Thank you for your support over the past few months. I look forward to sharing more entries, and I hope you too will contribute your experiences, lessons, and “food for thought” on the trials and tribulations of raising “moderate” children. I would love to have at least one guest blogger a month. Please email me if you are interested: cipulloRD@gmail.com.

 

Mom, I don’t want to be fat.

As I was walking home from Chelsea Piers last week, my 5-year-old son said, “Mom, I don’t want to be fat.”

I thought about how to answer this. “Why do you say that?” I asked. “Were you talking about this at school last week or holiday camp?” He said no to the above, so I asked him what he thought it meant to be fat and how he thought someone could get that way. “You get fat from eating too much food all the time,” he replied, to which I responded, “Right, so just eat when you are hungry and stop when you are full. Keep active and you will be fine.”

Meanwhile, I was pushing Bobby and his brother in the single stroller—Bobby who was standing on the stroller frame and leaning against me rather than walking as his brother slept inside.

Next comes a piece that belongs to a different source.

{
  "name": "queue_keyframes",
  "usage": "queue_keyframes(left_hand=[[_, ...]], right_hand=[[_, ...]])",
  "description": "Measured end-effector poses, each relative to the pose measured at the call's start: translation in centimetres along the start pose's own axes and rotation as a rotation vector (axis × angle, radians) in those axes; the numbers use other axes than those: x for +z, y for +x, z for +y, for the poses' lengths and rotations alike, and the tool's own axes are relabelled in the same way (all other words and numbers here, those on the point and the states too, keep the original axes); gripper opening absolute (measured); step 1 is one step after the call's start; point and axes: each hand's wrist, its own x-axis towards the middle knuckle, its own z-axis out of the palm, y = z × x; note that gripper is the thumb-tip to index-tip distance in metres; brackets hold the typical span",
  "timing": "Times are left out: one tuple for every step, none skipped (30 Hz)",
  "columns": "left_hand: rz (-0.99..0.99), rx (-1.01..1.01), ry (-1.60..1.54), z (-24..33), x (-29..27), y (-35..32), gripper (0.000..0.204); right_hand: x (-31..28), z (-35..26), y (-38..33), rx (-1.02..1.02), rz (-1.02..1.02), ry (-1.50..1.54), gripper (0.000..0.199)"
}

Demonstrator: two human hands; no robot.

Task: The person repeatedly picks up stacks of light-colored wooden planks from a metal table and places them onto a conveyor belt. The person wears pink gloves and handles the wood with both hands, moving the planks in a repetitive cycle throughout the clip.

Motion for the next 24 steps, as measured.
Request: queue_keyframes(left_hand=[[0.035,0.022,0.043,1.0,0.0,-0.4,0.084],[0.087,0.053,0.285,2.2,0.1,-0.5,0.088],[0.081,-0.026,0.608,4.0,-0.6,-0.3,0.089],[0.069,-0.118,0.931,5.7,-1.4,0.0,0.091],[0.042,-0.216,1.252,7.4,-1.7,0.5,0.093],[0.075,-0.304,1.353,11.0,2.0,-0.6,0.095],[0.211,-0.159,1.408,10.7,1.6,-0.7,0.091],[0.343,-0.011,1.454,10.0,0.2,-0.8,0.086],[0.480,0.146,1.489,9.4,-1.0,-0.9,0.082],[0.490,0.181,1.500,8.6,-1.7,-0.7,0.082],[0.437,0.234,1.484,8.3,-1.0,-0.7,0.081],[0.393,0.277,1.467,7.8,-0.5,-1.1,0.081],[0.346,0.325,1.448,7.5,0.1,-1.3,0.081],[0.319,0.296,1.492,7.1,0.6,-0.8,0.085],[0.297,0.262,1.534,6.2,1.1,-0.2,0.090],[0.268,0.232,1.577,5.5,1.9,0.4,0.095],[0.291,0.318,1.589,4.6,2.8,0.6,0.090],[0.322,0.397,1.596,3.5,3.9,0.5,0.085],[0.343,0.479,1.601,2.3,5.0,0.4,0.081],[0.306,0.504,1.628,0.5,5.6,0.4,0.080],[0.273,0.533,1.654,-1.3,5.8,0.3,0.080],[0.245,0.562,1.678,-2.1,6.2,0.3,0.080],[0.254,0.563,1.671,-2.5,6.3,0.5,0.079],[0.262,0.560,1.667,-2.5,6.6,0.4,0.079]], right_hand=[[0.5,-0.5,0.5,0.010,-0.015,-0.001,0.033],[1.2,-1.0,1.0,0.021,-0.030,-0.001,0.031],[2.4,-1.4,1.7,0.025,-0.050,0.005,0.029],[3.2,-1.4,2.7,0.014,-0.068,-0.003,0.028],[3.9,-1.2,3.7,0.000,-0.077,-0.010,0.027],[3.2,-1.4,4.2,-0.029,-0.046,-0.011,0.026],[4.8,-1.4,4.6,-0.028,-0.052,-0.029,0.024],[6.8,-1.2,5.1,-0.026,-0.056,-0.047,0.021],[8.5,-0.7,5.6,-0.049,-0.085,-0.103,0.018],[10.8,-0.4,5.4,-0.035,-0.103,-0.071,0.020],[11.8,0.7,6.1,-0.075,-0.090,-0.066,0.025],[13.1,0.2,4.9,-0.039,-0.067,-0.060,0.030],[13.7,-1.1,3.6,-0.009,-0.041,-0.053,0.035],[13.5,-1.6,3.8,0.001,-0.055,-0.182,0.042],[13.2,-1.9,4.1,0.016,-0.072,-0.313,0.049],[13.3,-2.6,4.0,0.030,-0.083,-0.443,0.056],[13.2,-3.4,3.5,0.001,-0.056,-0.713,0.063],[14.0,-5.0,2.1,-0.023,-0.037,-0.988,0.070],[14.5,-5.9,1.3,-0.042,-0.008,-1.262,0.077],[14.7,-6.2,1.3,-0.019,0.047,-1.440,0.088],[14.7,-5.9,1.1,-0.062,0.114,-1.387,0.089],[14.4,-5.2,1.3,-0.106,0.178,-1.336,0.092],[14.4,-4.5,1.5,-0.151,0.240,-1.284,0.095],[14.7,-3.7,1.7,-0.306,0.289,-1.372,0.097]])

I assumed he couldn’t be all that worried if he let me push him home despite what his new concern.

As we walked along the city streets, my thoughts swirled. I began to wonder whether I should have explained to Bobby that bodies come in different shapes and sizes. Should I differentiate between healthy and fat? Should I take advantage of the moment and give him a reason to eat more fruits and veggies, which he tends to veer away from? Should I stress that some people are just destined to be larger due to genetics?

As parents, we need to think about how to answer these questions before they come up—something that would make addressing them when put on the spot a whole lot easier. I’m not sure that I ever considered that Bobby would make such a statement, especially since we don’t allow words like ‘fat’ in my household—but he did.

While we’ve discussed that it’s not nice to call someone fat, especially to his or her face, I know that both my boys are exposed to the word all the time; we even heard it used in the Muppets movie. He hears his cousins and friends use it all the time. And just, the other day, his friend called our cat fat. (Bobby made sure the child knew we don’t identify things by that term in our house.)

It’s both funny and frustrating, because sometimes, even when we try to raise our children one way, the world around us doesn’t necessarily let us. Ban certain kinds of language in your home, and they’ll pick it up in the park, in the supermarket or on a play date. But whatever we decide to allow (or not allow), I encourage all caregivers and parents to think about this: What message do you want to send to your child?

Have you ever had to discuss weight issues with your child? How do you view the word “fat” in your family, and what words do you use to facilitate a positive body image in your household?